**Your goal:**
Could you transcribe every record below exactly, leaving out the pictures?

**Stored items:**
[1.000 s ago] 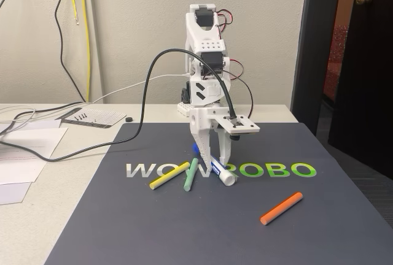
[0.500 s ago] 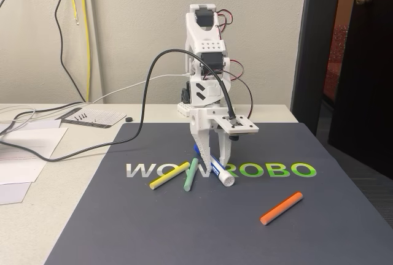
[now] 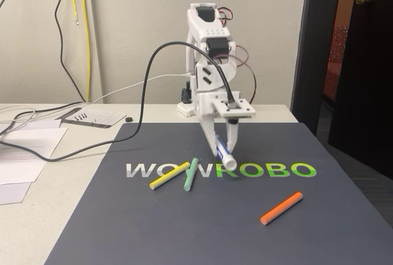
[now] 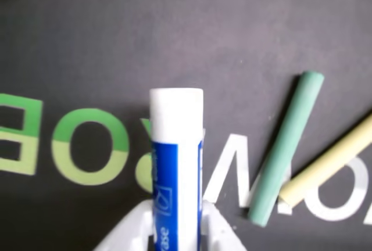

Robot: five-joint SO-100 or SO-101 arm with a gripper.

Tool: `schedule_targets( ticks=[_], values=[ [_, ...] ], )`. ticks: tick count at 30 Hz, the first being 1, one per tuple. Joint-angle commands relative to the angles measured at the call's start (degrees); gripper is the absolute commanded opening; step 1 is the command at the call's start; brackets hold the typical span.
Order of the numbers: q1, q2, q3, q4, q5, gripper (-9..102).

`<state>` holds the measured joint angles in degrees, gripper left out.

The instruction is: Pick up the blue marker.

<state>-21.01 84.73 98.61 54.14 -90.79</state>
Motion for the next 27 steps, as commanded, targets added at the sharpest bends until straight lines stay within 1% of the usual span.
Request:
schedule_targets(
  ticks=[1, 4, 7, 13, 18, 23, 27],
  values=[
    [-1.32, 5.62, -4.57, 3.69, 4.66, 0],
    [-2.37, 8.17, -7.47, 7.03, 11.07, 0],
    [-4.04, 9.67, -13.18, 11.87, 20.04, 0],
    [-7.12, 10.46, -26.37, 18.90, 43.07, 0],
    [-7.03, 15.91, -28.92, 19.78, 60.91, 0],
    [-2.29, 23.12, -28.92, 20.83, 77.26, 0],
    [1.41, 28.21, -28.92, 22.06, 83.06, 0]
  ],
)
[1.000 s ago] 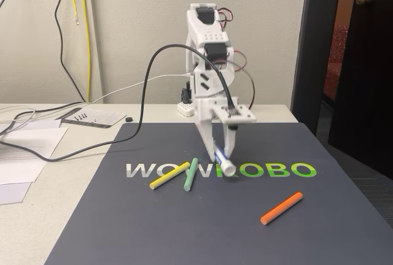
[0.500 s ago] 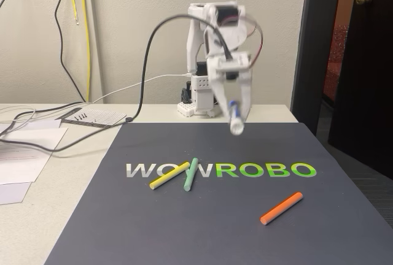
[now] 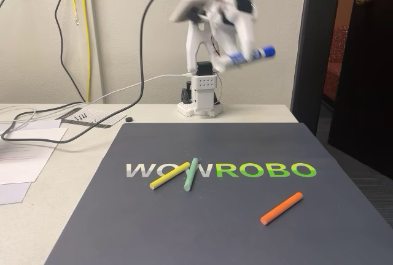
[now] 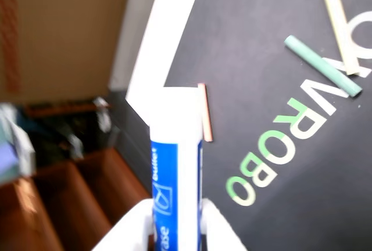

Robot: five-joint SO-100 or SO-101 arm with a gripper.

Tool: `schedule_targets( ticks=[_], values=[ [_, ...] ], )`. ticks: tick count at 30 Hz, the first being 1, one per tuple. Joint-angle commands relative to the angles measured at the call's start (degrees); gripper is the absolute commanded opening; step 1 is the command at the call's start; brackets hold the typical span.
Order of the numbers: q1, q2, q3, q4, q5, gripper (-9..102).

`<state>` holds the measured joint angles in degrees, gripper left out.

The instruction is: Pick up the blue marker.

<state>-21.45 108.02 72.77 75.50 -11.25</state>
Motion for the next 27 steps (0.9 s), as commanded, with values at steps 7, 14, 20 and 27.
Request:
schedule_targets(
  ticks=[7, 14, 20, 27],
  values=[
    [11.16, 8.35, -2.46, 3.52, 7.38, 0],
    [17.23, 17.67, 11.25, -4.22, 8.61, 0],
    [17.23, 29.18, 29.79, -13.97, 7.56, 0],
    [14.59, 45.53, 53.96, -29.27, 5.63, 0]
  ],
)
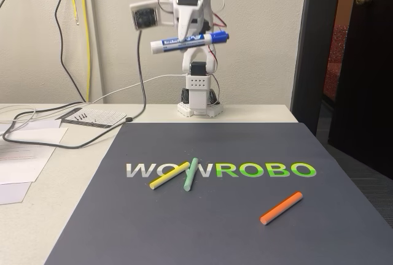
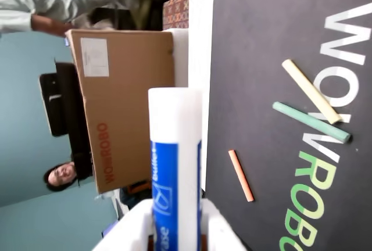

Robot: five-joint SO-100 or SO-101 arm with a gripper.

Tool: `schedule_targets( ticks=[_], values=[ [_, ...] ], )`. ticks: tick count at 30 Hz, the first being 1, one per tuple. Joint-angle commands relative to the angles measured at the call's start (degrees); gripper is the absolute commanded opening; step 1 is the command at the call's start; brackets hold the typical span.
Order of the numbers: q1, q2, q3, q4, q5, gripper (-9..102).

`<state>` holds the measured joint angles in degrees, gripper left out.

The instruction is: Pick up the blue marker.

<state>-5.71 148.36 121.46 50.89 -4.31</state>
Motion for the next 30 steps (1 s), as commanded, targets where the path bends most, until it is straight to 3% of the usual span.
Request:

**Answer to this problem:**
[1.000 s ago] 
[0.500 s ago] 
[now] 
[now] 

Robot: five-joint SO-100 or SO-101 arm with a gripper.

Tool: `schedule_targets( ticks=[_], values=[ [_, ...] ], )`. ticks: tick count at 30 Hz, the first being 1, one per tuple. Joint-angle commands relative to the angles measured at the call's start (degrees); gripper is the absolute commanded opening; step 1 is the command at the call's start; brackets hold the typical span.
Order of the numbers: q1, q2, q3, q4, q5, gripper (-9..102).

`<state>` holds the measured joint angles in degrees, gripper left out.

The instruction is: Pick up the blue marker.

<state>-21.01 84.73 98.61 54.14 -90.79</state>
Motion for the next 27 steps, as commanded, targets added at the sharpest bends until straight lines stay within 1% of the usual span.
Request:
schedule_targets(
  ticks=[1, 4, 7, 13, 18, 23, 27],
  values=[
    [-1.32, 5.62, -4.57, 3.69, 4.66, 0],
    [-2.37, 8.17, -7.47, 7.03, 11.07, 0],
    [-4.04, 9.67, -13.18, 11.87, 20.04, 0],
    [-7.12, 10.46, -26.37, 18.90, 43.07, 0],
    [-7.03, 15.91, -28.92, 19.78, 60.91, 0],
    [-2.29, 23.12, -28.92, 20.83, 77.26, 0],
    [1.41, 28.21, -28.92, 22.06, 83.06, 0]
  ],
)
[1.000 s ago] 
[0.500 s ago] 
[now] 
[now] 

Robot: five-joint SO-100 or SO-101 arm with a gripper.

Tool: `schedule_targets( ticks=[_], values=[ [_, ...] ], )`. ticks: tick count at 30 Hz, the first being 1, one per tuple. Joint-angle commands relative to the angles measured at the call's start (degrees); gripper is the absolute commanded opening; step 1 is the command at the call's start; brackets hold the typical span.
Order of the numbers: q1, q2, q3, q4, q5, gripper (-9..102).

`<state>` holds the measured joint angles in degrees, gripper left out.

The instruction is: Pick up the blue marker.

<state>-21.45 108.02 72.77 75.50 -11.25</state>
Motion for the next 27 steps (0.9 s), as commanded, with values at steps 7, 14, 20 and 27.
Request:
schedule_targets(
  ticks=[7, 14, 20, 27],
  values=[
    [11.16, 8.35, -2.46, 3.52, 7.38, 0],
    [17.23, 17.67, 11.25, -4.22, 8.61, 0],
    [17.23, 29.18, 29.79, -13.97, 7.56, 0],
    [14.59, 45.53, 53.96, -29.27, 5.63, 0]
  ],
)

Robot: five-joint SO-100 or SO-101 arm with a gripper.

Tool: `schedule_targets( ticks=[_], values=[ [_, ...] ], )`. ticks: tick count at 30 Hz, the first being 1, one per tuple. Joint-angle commands relative to the angles measured at the call's start (degrees); gripper is the absolute commanded opening; step 1 is the command at the call's start; brackets hold the typical span.
Order of the numbers: q1, q2, q3, q4, q5, gripper (-9..102).

`<state>` holds the measured joint angles in degrees, gripper left out.

The instruction is: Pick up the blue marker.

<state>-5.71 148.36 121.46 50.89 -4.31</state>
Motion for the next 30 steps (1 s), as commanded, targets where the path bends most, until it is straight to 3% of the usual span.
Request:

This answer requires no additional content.